Carlos Luís Tavares disse à agência noticiosa Lusa que a barragem da Aguieira está a descarregar e, portanto, enquanto a pressão sobre o rio Mondego não diminui e com toda a água que vai para os campos agrícolas, a maior preocupação é o município de Montemor-o-Velho e a vila de Ereira, que está isolada há alguns dias neste município.
“Mas também continuamos preocupados com as margens direita e esquerda [do rio Mondego, entre Coimbra e Montemor-o-Velho], porque não estamos livres da possibilidade de os diques estourarem. As pessoas têm que ficar muito atentas”, apelou.

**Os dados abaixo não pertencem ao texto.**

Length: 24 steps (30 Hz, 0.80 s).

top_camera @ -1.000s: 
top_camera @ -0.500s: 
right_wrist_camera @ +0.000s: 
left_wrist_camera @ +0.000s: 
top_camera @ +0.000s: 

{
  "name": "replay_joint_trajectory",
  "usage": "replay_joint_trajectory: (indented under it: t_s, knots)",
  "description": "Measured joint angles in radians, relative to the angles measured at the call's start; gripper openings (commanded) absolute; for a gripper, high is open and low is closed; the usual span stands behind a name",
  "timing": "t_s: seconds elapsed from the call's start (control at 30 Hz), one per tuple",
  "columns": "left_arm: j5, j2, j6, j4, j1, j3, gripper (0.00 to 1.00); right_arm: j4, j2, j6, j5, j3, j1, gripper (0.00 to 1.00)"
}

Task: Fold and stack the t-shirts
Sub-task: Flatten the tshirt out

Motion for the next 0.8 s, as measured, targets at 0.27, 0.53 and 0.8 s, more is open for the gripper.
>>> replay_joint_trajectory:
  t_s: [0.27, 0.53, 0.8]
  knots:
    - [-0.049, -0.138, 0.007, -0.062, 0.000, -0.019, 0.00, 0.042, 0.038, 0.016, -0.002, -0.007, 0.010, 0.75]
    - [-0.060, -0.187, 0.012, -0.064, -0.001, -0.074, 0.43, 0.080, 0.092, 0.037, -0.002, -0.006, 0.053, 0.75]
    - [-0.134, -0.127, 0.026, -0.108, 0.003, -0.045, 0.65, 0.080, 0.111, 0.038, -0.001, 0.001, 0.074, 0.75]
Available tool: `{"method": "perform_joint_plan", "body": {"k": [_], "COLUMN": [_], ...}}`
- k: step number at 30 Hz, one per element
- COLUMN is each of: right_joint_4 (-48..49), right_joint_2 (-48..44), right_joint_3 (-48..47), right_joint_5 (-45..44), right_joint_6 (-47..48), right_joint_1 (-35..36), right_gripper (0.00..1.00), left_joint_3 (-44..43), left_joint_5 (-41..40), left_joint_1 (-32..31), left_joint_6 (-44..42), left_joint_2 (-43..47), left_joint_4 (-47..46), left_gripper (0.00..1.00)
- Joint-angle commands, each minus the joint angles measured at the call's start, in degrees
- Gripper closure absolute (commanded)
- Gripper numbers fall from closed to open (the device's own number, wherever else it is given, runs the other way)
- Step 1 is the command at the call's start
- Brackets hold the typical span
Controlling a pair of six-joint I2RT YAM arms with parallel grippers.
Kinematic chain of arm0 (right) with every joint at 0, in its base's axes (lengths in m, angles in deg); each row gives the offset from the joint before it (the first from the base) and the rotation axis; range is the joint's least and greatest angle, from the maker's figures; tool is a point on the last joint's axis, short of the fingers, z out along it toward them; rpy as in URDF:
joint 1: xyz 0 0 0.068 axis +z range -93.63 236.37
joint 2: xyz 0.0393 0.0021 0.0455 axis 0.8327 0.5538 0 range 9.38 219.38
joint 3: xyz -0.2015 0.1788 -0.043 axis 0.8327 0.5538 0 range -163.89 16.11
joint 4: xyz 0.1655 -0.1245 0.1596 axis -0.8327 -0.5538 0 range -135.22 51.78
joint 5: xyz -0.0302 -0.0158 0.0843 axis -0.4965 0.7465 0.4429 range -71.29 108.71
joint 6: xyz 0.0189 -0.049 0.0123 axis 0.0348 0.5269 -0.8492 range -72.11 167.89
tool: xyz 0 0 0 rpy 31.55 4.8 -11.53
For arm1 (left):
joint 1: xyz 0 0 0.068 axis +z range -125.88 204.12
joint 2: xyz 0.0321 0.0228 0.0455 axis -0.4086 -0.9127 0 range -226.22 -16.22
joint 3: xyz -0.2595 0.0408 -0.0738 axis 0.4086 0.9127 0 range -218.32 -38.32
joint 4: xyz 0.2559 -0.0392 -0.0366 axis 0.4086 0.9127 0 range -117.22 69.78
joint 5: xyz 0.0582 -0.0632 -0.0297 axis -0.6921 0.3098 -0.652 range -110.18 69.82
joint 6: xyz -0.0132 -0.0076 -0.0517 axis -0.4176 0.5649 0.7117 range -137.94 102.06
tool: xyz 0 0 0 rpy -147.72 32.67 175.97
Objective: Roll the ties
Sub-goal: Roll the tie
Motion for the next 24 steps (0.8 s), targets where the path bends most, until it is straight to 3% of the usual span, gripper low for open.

A Proteção Civil informou hoje que um conjunto de barreiras está a ser reforçado no rio Velho em Montemor-o-Velho e que está a monitorizar a situação no rio Mondego em alerta máximo.
O comandante nacional da Proteção Civil, Mário Silvestre, disse, em conferência de imprensa, que o Rio Velho [do Mondego] “está a ser reforçado com um conjunto de barreiras para que, se houver algum problema naquele rio, não haja compromisso com a população de Montemor-o-Velho”.
A margem direita do canal principal do rio Mondego rompeu-se esta manhã e está a canalizar água para o canal de irrigação em frente à Estação de Tratamento de Águas Residuais da Formoselha (Montemor-o-Velho), disse o presidente da Junta de Freguesia de Santo Varão.
Marcelo Gustavo, prefeito do município de Montemor-o-Velho, explicou à agência Lusa que este canal de irrigação, que agora está sob pressão de mais água do rio Mondego, também se rompeu alguns metros mais a jusante, entre Formoselha (Montemor-o-Velho) e Granja do Ulmeiro (em Soure), e está distribuindo água para os campos agrícolas na margem direita, que já estão sobrecarregados carregado com água.
Este canal de irrigação, que fica ao lado da margem do rio e fica entre ela e os campos agrícolas, serve os agricultores, as fábricas de celulose na Figueira da Foz e também fornece água para esse último município na costa do distrito de Coimbra.